- [THE PROBLEM] Retype the whole listing exactly.

- [SOURCE DATA]
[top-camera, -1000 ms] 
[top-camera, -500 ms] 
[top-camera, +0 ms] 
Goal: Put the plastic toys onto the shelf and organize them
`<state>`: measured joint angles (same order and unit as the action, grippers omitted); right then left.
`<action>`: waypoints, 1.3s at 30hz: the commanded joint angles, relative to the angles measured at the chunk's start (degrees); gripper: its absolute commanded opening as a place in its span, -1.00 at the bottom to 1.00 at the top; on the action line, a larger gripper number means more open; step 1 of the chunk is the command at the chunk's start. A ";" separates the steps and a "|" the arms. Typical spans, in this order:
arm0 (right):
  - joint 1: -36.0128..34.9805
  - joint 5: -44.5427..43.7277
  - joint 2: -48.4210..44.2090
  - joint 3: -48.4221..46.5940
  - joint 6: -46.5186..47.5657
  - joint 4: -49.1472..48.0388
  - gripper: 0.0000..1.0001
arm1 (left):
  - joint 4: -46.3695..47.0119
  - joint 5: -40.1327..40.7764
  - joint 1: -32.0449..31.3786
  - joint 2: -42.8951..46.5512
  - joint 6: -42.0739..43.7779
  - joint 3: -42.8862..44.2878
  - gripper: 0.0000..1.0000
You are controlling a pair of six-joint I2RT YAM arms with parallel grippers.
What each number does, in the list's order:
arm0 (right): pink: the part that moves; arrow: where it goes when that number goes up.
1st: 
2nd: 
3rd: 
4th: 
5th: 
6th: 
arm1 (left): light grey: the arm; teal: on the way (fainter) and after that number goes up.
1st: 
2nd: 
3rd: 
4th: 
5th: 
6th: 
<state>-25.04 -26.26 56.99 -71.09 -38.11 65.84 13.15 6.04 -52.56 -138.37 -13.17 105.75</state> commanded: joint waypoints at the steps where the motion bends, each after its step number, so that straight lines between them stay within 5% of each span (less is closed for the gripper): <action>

- [SOLUTION TO THIS EXERCISE]
[top-camera, -1000 ms] 
[top-camera, -500 ms] 
[top-camera, +0 ms] 
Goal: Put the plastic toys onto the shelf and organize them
`<state>`: measured joint angles (same order and unit as the action, grippers omitted); right then left.
`<action>`: waypoints, 1.3s at 30hz: the commanded joint angles, relative to the angles measured at the chunk's start (degrees); gripper: its absolute commanded opening as a place in its span, -1.00 at the bottom to 1.00 at the top; on the action line, a larger gripper number means more open; step 1 of the chunk is the command at the chunk's start. A ";" separates the steps and a "|" the arms. Typical spans, in this order:
arm0 (right):
  - joint 1: -36.0128..34.9805
  - joint 5: -44.5427..43.7277
  - joint 2: -48.4210..44.2090
  - joint 3: -48.4221..46.5940
  - joint 6: -46.5186..47.5657
  - joint 4: -49.1472..48.0388
  - gripper: 0.0000..1.0001
arm1 (left):
  - joint 4: -46.3695..47.0119
  - joint 5: -40.1327..40.7764
  - joint 1: -32.0449..31.3786
  - joint 2: -42.8951..46.5512
  - joint 6: -42.0739..43.7779
  - joint 3: -42.8862..44.2878
  - gripper: 0.0000..1.0000
You are controlling a pair of six-joint I2RT YAM arms with parallel grippers.
What each number does, in the list's order:
arm0 (right): pink: the part that moves; arrow: where it goes when that number goes up.
1st: 
2nd: 
3rd: 
4th: 
5th: 
6th: 
arm1 (left): light grey: the arm; teal: on the way (fainter) and after that number goes up.
1st: 
2nd: 
3rd: 
4th: 
5th: 
6th: 
<state>-25.04 -26.26 56.99 -71.09 -38.11 65.84 13.15 6.04 -52.56 -138.37 -13.17 105.75</state> commanded: joint waypoints at the steps where the motion bends, each after its step number, so that straight lines between them stay within 5% of each span (less is closed for the gripper): <action>

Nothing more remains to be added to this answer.